▸ **Prompt**:
Would you reproduce exactly the lines below from the one holding "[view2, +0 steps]" through the one holding "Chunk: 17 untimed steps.", inclusive, and no others?

- - -

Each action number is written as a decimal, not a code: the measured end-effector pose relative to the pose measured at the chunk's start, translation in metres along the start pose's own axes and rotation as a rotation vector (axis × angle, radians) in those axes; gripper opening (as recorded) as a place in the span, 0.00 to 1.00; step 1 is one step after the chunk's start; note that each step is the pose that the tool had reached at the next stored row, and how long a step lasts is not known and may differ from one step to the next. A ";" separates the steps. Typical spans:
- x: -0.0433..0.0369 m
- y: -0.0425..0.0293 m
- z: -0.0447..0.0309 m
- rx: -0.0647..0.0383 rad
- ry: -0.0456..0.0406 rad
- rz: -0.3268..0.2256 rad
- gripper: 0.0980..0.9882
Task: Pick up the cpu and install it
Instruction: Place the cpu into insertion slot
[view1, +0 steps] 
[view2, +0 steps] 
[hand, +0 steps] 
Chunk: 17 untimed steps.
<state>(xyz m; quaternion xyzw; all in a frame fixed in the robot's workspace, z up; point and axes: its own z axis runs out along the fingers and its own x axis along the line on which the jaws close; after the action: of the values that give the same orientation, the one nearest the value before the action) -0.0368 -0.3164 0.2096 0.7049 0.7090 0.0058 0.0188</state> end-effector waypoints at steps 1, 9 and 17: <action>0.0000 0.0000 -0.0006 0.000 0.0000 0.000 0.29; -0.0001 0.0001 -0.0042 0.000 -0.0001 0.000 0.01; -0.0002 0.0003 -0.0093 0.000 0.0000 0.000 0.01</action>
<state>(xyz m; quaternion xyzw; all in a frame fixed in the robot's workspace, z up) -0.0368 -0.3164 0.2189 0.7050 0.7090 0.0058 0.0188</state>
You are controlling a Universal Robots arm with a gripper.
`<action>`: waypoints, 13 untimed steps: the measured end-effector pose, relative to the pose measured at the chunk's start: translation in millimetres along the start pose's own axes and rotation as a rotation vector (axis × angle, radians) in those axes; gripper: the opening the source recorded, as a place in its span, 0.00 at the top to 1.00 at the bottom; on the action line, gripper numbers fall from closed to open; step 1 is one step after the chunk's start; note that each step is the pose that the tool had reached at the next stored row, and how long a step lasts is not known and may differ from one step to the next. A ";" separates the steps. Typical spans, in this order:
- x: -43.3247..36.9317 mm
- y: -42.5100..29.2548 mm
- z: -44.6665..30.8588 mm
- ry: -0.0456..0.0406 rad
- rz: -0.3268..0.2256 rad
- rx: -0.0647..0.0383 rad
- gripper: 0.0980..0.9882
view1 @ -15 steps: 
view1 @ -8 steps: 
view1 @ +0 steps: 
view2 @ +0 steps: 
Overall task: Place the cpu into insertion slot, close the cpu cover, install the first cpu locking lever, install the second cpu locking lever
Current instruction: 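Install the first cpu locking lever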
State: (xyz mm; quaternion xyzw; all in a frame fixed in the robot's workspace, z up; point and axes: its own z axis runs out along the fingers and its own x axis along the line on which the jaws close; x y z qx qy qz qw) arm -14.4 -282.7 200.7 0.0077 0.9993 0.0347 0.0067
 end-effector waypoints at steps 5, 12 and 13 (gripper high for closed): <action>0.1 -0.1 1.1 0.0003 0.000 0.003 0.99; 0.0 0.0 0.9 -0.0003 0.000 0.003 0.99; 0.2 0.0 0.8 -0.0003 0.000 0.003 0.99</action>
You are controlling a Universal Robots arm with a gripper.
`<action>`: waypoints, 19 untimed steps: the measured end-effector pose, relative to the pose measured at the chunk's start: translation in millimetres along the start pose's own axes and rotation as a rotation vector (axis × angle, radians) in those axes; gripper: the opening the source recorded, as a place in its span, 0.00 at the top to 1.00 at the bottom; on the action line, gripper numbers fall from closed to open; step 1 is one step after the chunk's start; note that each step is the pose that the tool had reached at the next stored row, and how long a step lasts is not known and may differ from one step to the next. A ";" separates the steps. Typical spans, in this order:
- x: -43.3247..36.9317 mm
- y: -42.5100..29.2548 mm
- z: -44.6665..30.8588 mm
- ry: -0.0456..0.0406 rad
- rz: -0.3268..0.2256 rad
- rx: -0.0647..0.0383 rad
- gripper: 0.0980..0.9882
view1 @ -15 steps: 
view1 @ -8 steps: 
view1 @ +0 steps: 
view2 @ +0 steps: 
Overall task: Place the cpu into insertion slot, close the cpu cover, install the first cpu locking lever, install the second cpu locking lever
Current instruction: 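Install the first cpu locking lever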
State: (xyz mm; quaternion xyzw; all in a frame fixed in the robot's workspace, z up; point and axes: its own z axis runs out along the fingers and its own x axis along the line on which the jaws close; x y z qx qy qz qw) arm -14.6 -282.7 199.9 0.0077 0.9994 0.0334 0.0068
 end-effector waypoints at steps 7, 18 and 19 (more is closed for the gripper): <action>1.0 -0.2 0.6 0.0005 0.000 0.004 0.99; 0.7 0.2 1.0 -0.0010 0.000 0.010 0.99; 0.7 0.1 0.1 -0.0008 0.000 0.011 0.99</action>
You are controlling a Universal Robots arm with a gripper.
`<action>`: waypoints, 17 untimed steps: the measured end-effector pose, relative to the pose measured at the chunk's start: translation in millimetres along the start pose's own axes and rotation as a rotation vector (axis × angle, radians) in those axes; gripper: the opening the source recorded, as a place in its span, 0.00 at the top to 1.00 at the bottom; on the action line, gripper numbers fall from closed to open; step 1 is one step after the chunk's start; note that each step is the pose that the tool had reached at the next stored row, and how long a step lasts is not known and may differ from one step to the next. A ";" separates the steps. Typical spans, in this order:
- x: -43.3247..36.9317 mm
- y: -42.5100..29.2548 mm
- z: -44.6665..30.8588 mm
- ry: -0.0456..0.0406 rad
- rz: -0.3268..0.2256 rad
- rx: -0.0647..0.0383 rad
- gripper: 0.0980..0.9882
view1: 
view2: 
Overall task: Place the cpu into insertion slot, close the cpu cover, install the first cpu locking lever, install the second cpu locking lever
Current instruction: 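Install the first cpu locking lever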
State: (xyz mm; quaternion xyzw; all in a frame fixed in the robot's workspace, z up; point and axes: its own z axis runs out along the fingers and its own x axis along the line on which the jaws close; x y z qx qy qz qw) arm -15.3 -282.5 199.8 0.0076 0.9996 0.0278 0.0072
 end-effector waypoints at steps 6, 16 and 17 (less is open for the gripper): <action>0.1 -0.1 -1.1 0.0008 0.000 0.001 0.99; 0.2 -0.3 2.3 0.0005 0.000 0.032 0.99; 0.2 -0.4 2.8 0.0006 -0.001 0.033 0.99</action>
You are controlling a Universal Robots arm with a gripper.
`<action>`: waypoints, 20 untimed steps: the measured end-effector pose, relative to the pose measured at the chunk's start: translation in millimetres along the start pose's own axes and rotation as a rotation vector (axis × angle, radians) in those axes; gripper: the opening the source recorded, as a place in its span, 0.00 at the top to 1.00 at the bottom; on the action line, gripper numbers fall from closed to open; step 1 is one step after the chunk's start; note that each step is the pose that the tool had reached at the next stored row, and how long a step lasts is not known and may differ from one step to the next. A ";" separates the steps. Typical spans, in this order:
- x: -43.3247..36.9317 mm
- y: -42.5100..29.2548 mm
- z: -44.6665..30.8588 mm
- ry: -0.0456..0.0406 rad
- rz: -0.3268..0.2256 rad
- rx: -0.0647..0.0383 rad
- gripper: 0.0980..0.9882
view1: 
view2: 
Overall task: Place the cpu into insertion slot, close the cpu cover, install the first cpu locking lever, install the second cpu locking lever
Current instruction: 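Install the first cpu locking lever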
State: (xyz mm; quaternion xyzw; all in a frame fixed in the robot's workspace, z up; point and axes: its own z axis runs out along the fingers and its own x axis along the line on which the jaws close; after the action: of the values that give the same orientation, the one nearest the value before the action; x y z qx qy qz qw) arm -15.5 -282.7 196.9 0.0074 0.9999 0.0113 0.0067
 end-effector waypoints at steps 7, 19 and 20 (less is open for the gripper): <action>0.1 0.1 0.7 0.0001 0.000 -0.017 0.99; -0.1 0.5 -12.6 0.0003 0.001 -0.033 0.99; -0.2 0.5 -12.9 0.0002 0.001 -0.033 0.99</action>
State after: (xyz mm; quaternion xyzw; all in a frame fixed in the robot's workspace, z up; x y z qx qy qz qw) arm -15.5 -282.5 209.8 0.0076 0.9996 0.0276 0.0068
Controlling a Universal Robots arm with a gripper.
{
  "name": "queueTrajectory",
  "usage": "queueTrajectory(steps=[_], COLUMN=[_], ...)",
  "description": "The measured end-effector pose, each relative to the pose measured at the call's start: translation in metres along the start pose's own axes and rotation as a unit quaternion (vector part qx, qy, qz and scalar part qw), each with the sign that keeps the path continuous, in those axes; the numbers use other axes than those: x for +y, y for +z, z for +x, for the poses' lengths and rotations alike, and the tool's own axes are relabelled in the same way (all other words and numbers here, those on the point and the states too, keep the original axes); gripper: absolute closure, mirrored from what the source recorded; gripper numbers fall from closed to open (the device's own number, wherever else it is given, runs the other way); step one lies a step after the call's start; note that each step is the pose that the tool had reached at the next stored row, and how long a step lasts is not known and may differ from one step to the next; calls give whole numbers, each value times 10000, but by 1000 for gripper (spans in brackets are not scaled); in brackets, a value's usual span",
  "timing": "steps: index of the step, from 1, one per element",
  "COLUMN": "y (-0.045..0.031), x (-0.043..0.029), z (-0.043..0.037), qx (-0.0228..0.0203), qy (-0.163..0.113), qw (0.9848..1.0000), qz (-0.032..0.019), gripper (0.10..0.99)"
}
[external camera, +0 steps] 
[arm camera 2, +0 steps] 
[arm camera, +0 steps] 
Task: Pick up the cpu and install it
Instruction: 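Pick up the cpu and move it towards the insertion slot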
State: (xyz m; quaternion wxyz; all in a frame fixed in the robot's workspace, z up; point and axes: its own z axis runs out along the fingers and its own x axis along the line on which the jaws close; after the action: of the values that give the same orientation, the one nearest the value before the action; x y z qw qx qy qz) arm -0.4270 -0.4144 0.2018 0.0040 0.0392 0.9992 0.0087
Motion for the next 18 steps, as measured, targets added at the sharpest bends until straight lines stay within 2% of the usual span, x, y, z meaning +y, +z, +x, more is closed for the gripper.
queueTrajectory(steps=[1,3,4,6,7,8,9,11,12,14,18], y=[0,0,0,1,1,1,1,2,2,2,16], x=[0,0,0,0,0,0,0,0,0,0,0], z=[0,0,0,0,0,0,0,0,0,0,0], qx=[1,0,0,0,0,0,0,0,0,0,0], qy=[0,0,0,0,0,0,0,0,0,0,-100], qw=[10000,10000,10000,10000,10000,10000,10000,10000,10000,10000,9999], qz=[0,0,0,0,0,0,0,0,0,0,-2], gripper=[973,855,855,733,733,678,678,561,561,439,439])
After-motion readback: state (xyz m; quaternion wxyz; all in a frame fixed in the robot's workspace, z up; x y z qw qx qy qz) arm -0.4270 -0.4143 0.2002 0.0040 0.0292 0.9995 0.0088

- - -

▸ **Answer to this task**:
[view2, +0 steps] 
[hand, +0 steps] 
Chunk: 17 untimed steps.

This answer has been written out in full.